Surrogate - a person whose authority to make health
care decisions for a patient is based on state statute, case law, or a decision
made by the medical team such as a physician or ethics committee.
Principals in making decisions for incompetent patients
1)
There must be respect and pro-active promoting
patient autonomy which will foster the well-being of the patient.
2)
The patient’s right to choose a course
of action remains after he or she loses decision making capacity – ie: the doctrine of informed consent provides the
same right of self determination that unpins the right of informed consent and
also applies to advance directives.
Standards to protect the well-being and autonomy of the
incompetent patient
1) The
documented advance directive
2) Substituted
judgment
3) The
best interest standard
Documented
Advance Directives
The
designation of a proxy through a durable power of attorney for health care and
the implementation of a living will are often effective ways to ensure the
appropriate implementation
of the
patient’s preferences with regard to health care decisions. Health
care directives that can be used in any circumstance in which a patient is
incompetent or incapacitated are more effective and desirable. To have the benefits of both a living will
and a durable power of attorney, patients may document a proxy designation and,
while competent, discuss with their proxy the preferences, values, or specific
instructions that should be considered when making treatment decisions.
Substituted
Judgment
When a
patient does not have documented treatment preferences or goals, decisions
concerning the incompetent patient’s health care should proceed by substituted
judgment. Substituted judgment asks that someone who knows the patient attempt
to make a decision in the manner that the patient would (if he or she were
capable of making the decision). Substituted
medical judgment by a surrogate decision maker may not be the best way to
determine the patient’s wishes as it requires great imaginative effort and requires a understanding of the patient’s values and preferences regarding medical
judgments. In respective research
studies it has been shown that there is often a low correlation between what
the patient would have chosen and what the substituted judgment actually did. One way of trying to discern what a patient
would say about treatment preferences is to consider the patient’s own life
story and to determine whether the particular medical option is a true “fit”
with the elements of the patient’s own life story. This allows for a more complete and more
accurate model – one in which the individual creates their own identity and in
which the narrative shows how they conceptualize themselves. Thus, the
physician and the surrogate have a prima facie moral
obligation to continue the story in a manner that is meaningful and consistent
with the patient’s self-conception.
Best
Interest Standard
When
there has been no reasonable basis for interpreting how the patient would have decided,
surrogate decision makers have based treatment decisions on predicted outcomes
that would most likely promote the patient’s well-being. This “best interest”
standard and is most often invoked for patients who have never possessed
decision making capacity or for those whom an appropriate surrogate cannot be
identified. Making a decision based on another’s best interests is less an act
of respecting the patient’s autonomy than it is an expression of beneficence. Factors that should be considered when
weighing the harms and benefits of various options include the pain and
suffering associated with treatment, the degree and potential for benefit, and
any impairments that may result from treatment.

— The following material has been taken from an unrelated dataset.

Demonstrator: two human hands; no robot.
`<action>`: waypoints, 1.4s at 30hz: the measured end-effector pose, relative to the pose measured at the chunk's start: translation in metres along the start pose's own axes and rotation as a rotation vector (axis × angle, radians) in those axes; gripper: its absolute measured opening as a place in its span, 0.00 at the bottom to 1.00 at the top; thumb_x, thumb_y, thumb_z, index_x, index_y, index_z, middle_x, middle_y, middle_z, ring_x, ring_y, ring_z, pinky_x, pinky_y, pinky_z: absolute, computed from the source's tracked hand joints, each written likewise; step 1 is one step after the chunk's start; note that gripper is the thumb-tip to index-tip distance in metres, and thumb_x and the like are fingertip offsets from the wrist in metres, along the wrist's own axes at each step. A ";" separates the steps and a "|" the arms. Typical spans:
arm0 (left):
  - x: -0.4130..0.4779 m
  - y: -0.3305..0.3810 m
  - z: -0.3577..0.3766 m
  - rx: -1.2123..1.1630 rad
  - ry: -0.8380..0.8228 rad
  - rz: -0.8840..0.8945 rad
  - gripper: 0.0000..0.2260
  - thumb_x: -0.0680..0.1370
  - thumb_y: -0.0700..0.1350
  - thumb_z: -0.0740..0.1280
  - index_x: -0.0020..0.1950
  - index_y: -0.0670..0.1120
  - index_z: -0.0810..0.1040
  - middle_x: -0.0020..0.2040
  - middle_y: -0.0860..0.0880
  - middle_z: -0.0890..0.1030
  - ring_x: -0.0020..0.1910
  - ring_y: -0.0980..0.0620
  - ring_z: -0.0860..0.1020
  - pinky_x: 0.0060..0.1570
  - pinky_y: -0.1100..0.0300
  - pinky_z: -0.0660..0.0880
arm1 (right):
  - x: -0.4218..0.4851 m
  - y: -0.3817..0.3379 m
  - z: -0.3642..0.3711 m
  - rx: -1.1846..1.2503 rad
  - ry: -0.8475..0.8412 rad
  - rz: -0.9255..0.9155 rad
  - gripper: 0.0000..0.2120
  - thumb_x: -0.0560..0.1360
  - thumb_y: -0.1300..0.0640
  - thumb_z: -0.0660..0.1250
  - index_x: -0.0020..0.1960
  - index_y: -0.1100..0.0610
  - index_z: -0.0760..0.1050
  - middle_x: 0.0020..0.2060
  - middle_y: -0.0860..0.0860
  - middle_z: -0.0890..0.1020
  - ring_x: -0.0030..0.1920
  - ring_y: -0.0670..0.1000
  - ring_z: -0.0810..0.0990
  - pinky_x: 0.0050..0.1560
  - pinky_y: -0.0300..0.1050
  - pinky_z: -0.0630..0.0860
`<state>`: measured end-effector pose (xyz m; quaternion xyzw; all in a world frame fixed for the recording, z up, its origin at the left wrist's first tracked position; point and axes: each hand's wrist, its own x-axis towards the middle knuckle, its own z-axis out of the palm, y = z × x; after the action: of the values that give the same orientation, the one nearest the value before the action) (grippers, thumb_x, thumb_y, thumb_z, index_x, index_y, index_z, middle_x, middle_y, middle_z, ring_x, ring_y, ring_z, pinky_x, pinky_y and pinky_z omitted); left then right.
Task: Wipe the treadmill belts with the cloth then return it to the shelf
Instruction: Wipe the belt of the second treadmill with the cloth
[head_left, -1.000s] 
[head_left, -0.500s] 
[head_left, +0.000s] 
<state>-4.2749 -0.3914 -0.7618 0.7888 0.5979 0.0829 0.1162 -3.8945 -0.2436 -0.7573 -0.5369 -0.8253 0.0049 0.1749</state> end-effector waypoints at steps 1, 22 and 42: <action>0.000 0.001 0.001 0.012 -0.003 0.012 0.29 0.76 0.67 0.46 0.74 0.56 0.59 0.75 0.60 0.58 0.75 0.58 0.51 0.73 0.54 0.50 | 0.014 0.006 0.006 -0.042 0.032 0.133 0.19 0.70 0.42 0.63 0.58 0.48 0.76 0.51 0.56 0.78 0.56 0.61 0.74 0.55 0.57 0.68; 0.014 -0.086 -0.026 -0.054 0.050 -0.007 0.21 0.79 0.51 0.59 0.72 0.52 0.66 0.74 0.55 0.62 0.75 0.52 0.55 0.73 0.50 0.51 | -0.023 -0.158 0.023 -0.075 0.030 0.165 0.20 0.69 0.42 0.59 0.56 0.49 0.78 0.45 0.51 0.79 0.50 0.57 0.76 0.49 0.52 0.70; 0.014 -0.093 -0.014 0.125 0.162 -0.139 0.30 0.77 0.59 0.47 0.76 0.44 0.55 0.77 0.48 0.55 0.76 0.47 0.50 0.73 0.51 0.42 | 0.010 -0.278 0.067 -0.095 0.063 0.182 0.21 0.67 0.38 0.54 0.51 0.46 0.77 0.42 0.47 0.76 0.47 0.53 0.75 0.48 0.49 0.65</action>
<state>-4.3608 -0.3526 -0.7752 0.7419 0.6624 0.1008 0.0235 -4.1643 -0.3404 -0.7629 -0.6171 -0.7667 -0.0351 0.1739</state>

In difficult cases, the best interest standard for decision making is
essentially a judgment about quality of life.
Who Should Be the Surrogate Decision Maker?
When a
medical decision needs to be made for an incompetent patient, physicians should
first inquire whether the patient had directly expressed wishes in a written
document, such as a living will or a durable power of attorney for health care.
If the patient has not left such a document, a surrogate should be appointed.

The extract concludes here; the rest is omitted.